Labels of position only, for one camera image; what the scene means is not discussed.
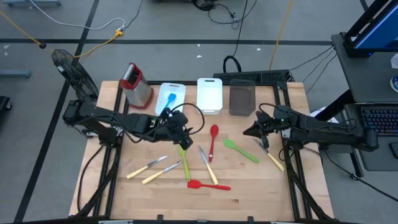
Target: computer keyboard
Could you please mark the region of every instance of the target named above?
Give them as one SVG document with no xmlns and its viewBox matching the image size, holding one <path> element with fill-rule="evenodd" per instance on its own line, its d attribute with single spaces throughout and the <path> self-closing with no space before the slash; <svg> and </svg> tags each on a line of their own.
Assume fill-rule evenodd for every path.
<svg viewBox="0 0 398 224">
<path fill-rule="evenodd" d="M 292 78 L 288 70 L 271 70 L 271 71 L 255 71 L 255 72 L 233 72 L 233 73 L 216 73 L 213 78 L 219 78 L 223 83 L 229 83 L 232 79 L 252 80 L 257 84 L 289 82 Z"/>
<path fill-rule="evenodd" d="M 362 106 L 361 112 L 366 128 L 379 136 L 398 136 L 398 106 Z"/>
</svg>

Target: grey floor
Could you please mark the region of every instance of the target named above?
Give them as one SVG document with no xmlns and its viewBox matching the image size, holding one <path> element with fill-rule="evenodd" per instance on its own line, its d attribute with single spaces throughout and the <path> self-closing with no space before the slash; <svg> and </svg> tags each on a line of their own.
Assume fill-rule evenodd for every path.
<svg viewBox="0 0 398 224">
<path fill-rule="evenodd" d="M 62 22 L 85 24 L 94 0 L 61 1 L 62 7 L 44 6 L 44 10 Z M 244 1 L 220 1 L 237 15 Z M 244 21 L 241 39 L 276 40 L 289 0 L 258 1 Z M 114 17 L 129 21 L 139 1 L 99 1 L 92 26 L 97 27 Z M 41 39 L 80 39 L 83 30 L 60 26 L 48 20 L 36 9 L 0 4 L 4 11 L 30 35 Z M 292 68 L 328 48 L 332 34 L 347 31 L 364 12 L 360 0 L 299 0 L 295 1 L 286 23 L 273 69 Z M 219 20 L 228 21 L 223 9 L 212 12 Z M 99 31 L 89 31 L 88 39 L 108 39 L 119 24 L 115 22 Z M 28 68 L 30 79 L 0 79 L 0 95 L 12 98 L 13 110 L 0 129 L 0 222 L 13 222 L 35 160 L 42 146 L 64 79 L 56 71 L 49 51 L 34 44 L 15 43 L 25 37 L 5 19 L 0 19 L 0 68 Z M 124 40 L 234 40 L 237 30 L 229 25 L 214 24 L 206 12 L 191 4 L 164 0 L 160 4 L 144 0 L 139 17 L 125 31 Z M 196 80 L 222 72 L 222 61 L 233 53 L 233 44 L 111 44 L 96 50 L 80 63 L 100 86 L 103 80 L 117 80 L 129 62 L 143 69 L 148 80 Z M 48 44 L 53 49 L 75 53 L 78 44 Z M 83 52 L 94 47 L 85 44 Z M 274 46 L 242 44 L 236 58 L 244 71 L 267 70 Z M 319 62 L 309 63 L 293 71 L 296 81 L 302 81 Z M 309 89 L 323 66 L 305 82 Z M 348 89 L 337 59 L 325 70 L 308 94 L 311 110 L 326 106 Z M 67 100 L 74 99 L 69 91 Z M 27 209 L 24 221 L 65 218 L 75 189 L 85 139 L 74 129 L 58 121 L 42 172 Z M 347 154 L 332 154 L 342 166 L 352 170 Z M 367 186 L 349 179 L 324 157 L 324 171 L 336 218 L 358 223 L 396 223 L 398 204 L 379 195 Z M 365 172 L 365 180 L 398 197 L 396 172 Z"/>
</svg>

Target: red silicone spatula
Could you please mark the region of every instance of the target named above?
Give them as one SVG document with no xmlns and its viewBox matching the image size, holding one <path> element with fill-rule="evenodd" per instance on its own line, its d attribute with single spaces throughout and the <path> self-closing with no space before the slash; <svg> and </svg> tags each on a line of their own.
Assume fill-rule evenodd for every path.
<svg viewBox="0 0 398 224">
<path fill-rule="evenodd" d="M 214 139 L 216 139 L 216 136 L 218 134 L 218 126 L 216 124 L 211 126 L 210 134 L 211 134 L 211 147 L 210 147 L 210 153 L 209 153 L 209 162 L 211 162 L 211 160 L 213 160 Z"/>
<path fill-rule="evenodd" d="M 200 187 L 210 187 L 210 188 L 220 189 L 220 190 L 231 190 L 231 187 L 228 187 L 228 186 L 202 184 L 199 180 L 190 180 L 188 182 L 188 187 L 193 188 L 193 189 L 199 189 Z"/>
</svg>

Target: wooden tabletop
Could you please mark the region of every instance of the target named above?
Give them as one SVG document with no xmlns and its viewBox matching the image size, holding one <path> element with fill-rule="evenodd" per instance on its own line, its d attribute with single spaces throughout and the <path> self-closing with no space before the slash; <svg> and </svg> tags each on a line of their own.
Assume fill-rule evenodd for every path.
<svg viewBox="0 0 398 224">
<path fill-rule="evenodd" d="M 113 109 L 117 87 L 118 82 L 103 82 L 97 105 Z M 146 110 L 138 111 L 130 108 L 130 113 L 154 114 L 159 86 L 152 87 L 155 90 L 154 102 Z M 162 214 L 165 220 L 243 221 L 247 220 L 248 216 L 253 216 L 255 221 L 294 220 L 286 171 L 281 172 L 256 145 L 252 137 L 242 135 L 242 132 L 253 124 L 256 116 L 254 113 L 250 117 L 229 115 L 229 87 L 224 86 L 223 88 L 223 109 L 219 115 L 205 116 L 205 127 L 198 134 L 192 136 L 194 143 L 187 151 L 187 162 L 192 179 L 199 180 L 204 184 L 212 184 L 206 165 L 199 154 L 198 146 L 201 146 L 208 154 L 211 142 L 210 127 L 217 124 L 220 131 L 215 140 L 214 157 L 210 166 L 220 185 L 228 185 L 232 189 L 230 191 L 207 188 L 188 189 L 183 165 L 162 174 L 146 185 L 142 185 L 141 182 L 146 177 L 181 159 L 177 152 L 177 146 L 171 142 L 149 143 L 142 141 L 139 144 L 134 144 L 128 138 L 124 138 L 111 218 L 154 220 L 157 215 Z M 292 108 L 308 114 L 303 84 L 288 83 L 288 88 Z M 197 87 L 187 86 L 185 102 L 196 103 L 196 97 Z M 256 87 L 256 104 L 260 103 L 275 103 L 272 87 Z M 273 108 L 264 106 L 263 109 L 267 113 L 273 114 Z M 184 106 L 183 112 L 189 119 L 188 128 L 193 127 L 196 130 L 200 127 L 201 118 L 195 108 Z M 260 163 L 256 164 L 238 151 L 224 147 L 223 140 L 226 138 L 232 139 L 239 147 L 255 155 Z M 268 139 L 269 152 L 277 158 L 278 152 L 282 148 L 280 134 L 270 134 Z M 309 144 L 308 147 L 318 150 L 315 144 Z M 98 148 L 96 138 L 88 140 L 81 170 Z M 333 211 L 320 157 L 310 151 L 302 150 L 300 153 L 307 189 L 325 213 L 332 217 Z M 90 199 L 98 186 L 103 155 L 104 150 L 88 166 L 82 186 L 81 206 Z M 126 176 L 129 173 L 164 155 L 169 157 L 127 180 Z M 78 185 L 76 185 L 70 208 L 71 215 L 77 212 L 77 187 Z M 304 217 L 301 194 L 298 190 L 297 192 L 300 215 Z M 103 199 L 107 197 L 108 191 L 105 190 Z M 103 200 L 100 214 L 104 212 L 104 205 L 105 200 Z"/>
</svg>

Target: green handled utensil
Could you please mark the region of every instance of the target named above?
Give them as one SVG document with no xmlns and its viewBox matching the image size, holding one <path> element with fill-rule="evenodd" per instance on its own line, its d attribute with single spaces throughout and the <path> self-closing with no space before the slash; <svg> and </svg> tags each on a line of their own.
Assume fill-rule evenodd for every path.
<svg viewBox="0 0 398 224">
<path fill-rule="evenodd" d="M 247 158 L 251 159 L 253 162 L 257 162 L 259 163 L 259 159 L 257 159 L 254 155 L 247 153 L 245 150 L 238 148 L 235 145 L 235 142 L 233 142 L 232 140 L 229 139 L 225 139 L 224 140 L 224 145 L 230 149 L 236 149 L 238 152 L 240 152 L 241 154 L 245 155 Z"/>
<path fill-rule="evenodd" d="M 181 146 L 178 147 L 178 153 L 182 157 L 182 161 L 184 163 L 184 171 L 185 171 L 185 177 L 187 178 L 187 181 L 189 182 L 191 180 L 191 175 L 189 174 L 189 169 L 188 169 L 188 164 L 187 164 L 187 159 L 185 158 L 185 153 L 186 151 L 181 148 Z"/>
</svg>

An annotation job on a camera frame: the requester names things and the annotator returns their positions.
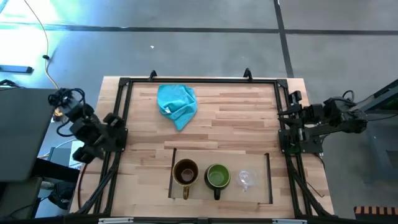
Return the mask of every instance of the wooden tabletop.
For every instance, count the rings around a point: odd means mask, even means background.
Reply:
[[[95,111],[98,117],[103,118],[113,111],[119,78],[104,77]],[[304,80],[288,78],[287,81],[289,92],[300,90],[303,98],[301,104],[308,105]],[[187,83],[195,89],[198,111],[181,132],[175,129],[171,120],[159,113],[156,100],[159,85],[135,83],[132,88],[127,119],[129,136],[119,166],[112,216],[294,217],[285,157],[279,149],[279,122],[272,85]],[[226,156],[228,153],[269,153],[273,204],[168,198],[175,147],[225,153]],[[321,198],[310,188],[311,192],[328,212],[333,213],[325,171],[319,158],[303,154],[303,164],[307,182],[325,196]],[[101,166],[102,161],[99,159],[87,166],[81,185],[83,203],[98,185]],[[71,212],[77,210],[76,195]],[[106,196],[107,193],[104,194],[101,211]],[[298,199],[304,211],[299,190]]]

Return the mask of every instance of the blue microfiber cloth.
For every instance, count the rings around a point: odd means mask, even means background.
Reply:
[[[193,88],[186,85],[160,85],[157,90],[157,104],[166,118],[174,121],[181,131],[197,112],[197,99]]]

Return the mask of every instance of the wooden board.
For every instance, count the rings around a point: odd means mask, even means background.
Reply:
[[[99,118],[113,111],[119,78],[104,77],[95,111]],[[303,79],[287,80],[289,91],[300,90],[302,104],[308,105]],[[112,216],[294,217],[285,157],[280,153],[277,138],[279,123],[271,85],[189,84],[195,88],[200,110],[180,133],[176,132],[170,120],[159,113],[156,106],[158,86],[159,83],[135,83],[133,86],[127,119],[129,136],[119,166]],[[119,111],[121,116],[123,103]],[[245,154],[268,152],[274,203],[258,205],[251,202],[168,198],[173,147]],[[328,212],[333,213],[322,163],[314,155],[304,154],[303,164],[307,182],[325,196],[319,197],[310,188],[311,192]],[[98,186],[101,166],[99,159],[88,165],[81,185],[82,202],[87,201]],[[106,203],[107,191],[108,188],[104,192],[101,210]],[[298,199],[304,211],[299,190]],[[77,209],[75,194],[70,211]]]
[[[220,201],[270,203],[267,175],[267,161],[265,155],[235,154],[205,150],[177,150],[175,163],[181,159],[193,160],[199,168],[199,178],[190,187],[189,200],[214,200],[213,190],[209,189],[204,180],[207,167],[212,164],[223,164],[231,173],[231,181],[227,188],[221,191]],[[248,187],[247,191],[238,183],[238,174],[242,170],[250,170],[255,174],[256,184]],[[183,198],[183,187],[172,182],[171,197]]]

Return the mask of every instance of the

★ ★ ★ ★ ★

Exercise instructions ->
Answer with a single number, the count of lines above that contain "wooden".

Your response ->
3